Work task ::
Beginning with the opening line, restate the following material exactly, up through the line that contains "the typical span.".

----------------

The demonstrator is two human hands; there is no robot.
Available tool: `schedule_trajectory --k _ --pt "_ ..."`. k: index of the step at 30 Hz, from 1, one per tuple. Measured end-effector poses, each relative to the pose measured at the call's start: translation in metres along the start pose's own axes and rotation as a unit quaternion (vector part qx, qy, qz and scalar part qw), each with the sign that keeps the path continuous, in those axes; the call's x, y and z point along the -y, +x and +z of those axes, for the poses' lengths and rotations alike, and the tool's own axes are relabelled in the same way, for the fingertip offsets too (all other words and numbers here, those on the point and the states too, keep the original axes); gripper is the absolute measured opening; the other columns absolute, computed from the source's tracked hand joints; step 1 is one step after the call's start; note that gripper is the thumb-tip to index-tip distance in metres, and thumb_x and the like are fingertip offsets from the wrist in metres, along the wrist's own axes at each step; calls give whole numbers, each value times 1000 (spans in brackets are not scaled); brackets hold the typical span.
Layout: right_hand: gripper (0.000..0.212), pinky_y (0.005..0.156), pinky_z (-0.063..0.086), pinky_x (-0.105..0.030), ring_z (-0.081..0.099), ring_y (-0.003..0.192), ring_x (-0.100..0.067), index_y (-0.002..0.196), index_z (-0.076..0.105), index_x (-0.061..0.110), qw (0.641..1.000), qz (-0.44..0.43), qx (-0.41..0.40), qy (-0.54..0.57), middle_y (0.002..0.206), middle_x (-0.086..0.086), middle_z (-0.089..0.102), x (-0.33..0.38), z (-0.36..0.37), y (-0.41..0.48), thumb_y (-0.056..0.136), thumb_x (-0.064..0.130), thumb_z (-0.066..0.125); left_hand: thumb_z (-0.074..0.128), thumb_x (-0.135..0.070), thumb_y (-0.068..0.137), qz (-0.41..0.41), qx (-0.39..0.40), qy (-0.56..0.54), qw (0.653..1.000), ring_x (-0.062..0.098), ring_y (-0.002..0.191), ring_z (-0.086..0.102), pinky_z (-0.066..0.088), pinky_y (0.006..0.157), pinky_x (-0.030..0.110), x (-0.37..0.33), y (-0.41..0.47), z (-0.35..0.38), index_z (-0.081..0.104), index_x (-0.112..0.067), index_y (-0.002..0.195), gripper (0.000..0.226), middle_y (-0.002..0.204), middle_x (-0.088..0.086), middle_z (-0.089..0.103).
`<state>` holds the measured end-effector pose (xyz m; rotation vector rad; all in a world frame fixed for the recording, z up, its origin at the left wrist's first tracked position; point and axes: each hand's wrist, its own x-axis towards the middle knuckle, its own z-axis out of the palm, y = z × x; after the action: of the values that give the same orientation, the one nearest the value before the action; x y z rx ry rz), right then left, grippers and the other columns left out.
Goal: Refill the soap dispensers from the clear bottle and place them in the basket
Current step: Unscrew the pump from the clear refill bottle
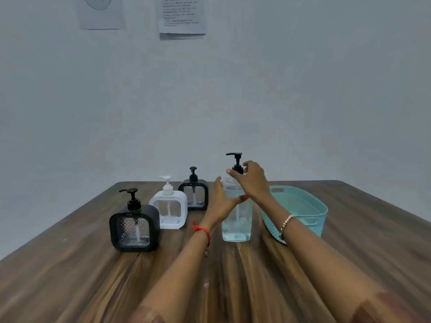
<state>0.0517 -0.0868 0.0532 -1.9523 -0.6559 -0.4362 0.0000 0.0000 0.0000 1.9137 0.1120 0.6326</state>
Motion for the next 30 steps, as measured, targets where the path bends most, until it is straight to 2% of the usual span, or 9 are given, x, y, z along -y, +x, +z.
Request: schedule_trajectory --k 3,8,14,17,19,22,25,27,30 --pt "36 66 41 -33 60 86 -32 72 54 12 1000 -11 11 -26 84 -13 62 -2 4 11 75 44 69 75 -30 77 8 -3 -16 1000 22 134 38 35 109 37 1 7 2 20 -9 145 90 147 9 35" --pt "21 59 40 -25 59 70 -23 70 61 2 997 -5 56 50 71 -10 63 -2 -7 17 80 17 70 67 -36 82 6 23 -3 1000 29 134 38 34 111 49 17 22 4 16 -10 144 85 147 15 35" --pt "22 75 47 -13 61 88 -16 105 66 2 971 -15 187 147 100 -15 67 -12 -28 29 83 3 63 66 -29 85 20 31 11 999 27 131 40 36 109 45 15 24 2 19 -5 140 76 141 14 39" --pt "33 91 46 -22 59 101 -21 120 55 -2 957 21 216 195 117 -17 61 -18 -30 33 87 -4 54 66 -30 85 23 29 12 999 28 133 38 35 110 46 15 23 1 17 -6 142 79 144 16 36" --pt "41 90 45 -28 57 97 -19 125 49 -6 957 45 192 211 117 -22 59 -19 -29 33 86 1 58 65 -31 86 26 29 14 999 27 135 36 33 111 46 15 21 2 12 -6 144 83 147 15 32" --pt "34 70 42 -25 55 74 -13 90 64 -3 980 31 131 146 85 -12 60 -7 -23 23 72 22 78 64 -29 87 26 28 5 999 27 137 33 31 113 45 14 18 3 9 -6 146 84 150 14 28" --pt "26 55 41 -13 55 59 -8 56 59 7 993 12 82 87 65 -5 61 3 -18 20 66 14 82 64 -30 87 26 27 -5 999 27 140 28 29 114 46 15 17 4 7 -7 147 86 153 14 23" --pt "14 60 47 -10 60 64 -9 77 68 -5 986 53 84 131 72 -7 66 4 -18 25 67 -1 78 64 -30 86 24 33 -9 999 27 138 32 31 113 47 17 18 4 6 -7 146 87 152 15 26" --pt "40 75 54 -23 64 75 -19 111 58 -15 951 136 123 251 83 -12 65 3 -24 28 72 -18 63 65 -33 85 19 38 -7 999 29 136 35 32 112 48 18 19 3 8 -7 145 86 149 16 29"
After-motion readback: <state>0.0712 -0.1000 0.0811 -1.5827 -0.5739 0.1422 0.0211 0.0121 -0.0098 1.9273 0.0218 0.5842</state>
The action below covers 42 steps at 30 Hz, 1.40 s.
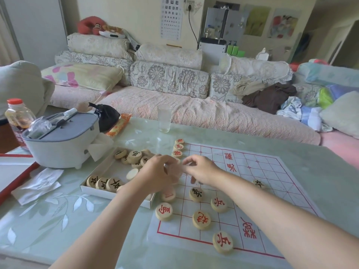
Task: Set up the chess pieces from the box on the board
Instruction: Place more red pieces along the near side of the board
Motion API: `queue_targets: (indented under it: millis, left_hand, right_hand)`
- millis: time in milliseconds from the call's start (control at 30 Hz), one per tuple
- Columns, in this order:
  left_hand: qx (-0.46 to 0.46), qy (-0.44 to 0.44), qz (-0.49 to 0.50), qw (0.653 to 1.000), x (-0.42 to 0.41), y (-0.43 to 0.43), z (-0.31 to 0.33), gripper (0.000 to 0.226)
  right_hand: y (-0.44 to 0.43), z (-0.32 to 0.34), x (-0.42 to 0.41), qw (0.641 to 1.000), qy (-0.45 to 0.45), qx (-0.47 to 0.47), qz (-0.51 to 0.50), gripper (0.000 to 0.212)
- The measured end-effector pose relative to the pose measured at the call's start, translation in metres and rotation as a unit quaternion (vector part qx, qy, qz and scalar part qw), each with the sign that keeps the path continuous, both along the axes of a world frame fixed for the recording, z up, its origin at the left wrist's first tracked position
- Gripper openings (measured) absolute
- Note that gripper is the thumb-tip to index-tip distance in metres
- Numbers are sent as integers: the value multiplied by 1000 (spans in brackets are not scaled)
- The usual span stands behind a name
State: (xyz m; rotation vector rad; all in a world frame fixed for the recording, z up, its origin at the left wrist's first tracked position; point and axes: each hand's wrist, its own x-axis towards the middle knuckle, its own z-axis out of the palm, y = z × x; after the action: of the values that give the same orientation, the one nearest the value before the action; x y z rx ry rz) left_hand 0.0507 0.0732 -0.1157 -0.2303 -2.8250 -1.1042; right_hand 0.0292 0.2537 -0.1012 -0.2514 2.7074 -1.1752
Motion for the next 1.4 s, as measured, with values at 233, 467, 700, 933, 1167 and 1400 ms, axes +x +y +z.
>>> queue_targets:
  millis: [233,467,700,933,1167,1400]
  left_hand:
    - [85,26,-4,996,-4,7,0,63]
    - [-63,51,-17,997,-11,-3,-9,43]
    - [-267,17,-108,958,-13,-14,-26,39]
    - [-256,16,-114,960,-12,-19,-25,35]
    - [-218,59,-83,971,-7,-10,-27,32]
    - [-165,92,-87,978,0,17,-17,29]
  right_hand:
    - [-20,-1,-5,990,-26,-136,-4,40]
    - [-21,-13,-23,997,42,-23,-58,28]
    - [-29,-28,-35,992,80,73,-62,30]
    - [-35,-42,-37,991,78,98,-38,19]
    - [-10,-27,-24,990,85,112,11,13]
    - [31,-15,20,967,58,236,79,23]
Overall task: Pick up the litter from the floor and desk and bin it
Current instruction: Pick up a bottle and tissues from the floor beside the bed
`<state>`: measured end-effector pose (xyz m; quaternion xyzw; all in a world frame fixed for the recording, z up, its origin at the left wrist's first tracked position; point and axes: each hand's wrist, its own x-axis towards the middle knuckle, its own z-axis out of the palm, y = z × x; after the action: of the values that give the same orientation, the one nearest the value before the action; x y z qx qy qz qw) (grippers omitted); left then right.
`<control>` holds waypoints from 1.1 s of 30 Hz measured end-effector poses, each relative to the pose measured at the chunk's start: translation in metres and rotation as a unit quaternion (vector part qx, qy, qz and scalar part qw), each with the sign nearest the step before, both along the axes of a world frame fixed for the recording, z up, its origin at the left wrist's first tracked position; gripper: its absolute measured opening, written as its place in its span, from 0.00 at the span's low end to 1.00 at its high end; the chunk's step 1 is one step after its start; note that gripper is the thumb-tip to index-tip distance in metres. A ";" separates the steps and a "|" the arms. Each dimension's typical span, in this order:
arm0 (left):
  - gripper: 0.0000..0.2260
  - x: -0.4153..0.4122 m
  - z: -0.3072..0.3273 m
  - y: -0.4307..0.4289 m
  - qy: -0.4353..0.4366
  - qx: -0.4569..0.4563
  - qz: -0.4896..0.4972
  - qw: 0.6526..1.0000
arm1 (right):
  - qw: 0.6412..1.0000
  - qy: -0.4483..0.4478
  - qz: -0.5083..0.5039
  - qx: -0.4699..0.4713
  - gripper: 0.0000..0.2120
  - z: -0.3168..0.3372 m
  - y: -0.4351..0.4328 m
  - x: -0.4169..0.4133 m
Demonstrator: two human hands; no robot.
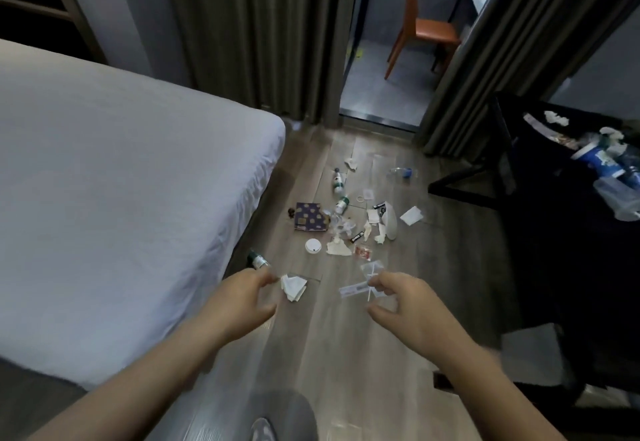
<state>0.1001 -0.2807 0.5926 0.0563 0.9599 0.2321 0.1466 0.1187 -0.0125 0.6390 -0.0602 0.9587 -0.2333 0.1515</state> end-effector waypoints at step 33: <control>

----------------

Reply to the exercise ::
The demonstrator is two human hands; there is no robot.
Available tool: `schedule_trajectory --k _ --pt "_ ..."`. k: index of the step at 30 Hz, from 1, one per tuple. Measured end-effector poses, each relative to the pose measured at the call's start: translation in metres along the start pose's own axes and rotation as a unit quaternion (vector part qx, qy, qz and scalar part qw), each with the sign that keeps the path continuous, in those axes; the call's x, y and z point along the -y, +x and +z of those axes, for the poses' lengths and rotations alike, and the tool's own axes are relabelled in the same way, for the fingertip offsets too (all other words and numbers here, those on the point and the states too, keep the original axes); gripper is the absolute measured opening; the other columns absolute, computed from the source's tracked hand joints; step 1 is one step after the call's start; note that gripper is the thumb-tip to index-tip distance in metres, and thumb_x and the like are fingertip offsets from the wrist in metres, along the wrist's own axes at each step; calls give whole numbers, each value times 1000 (spans in brackets are not scaled); brackets hold the typical span.

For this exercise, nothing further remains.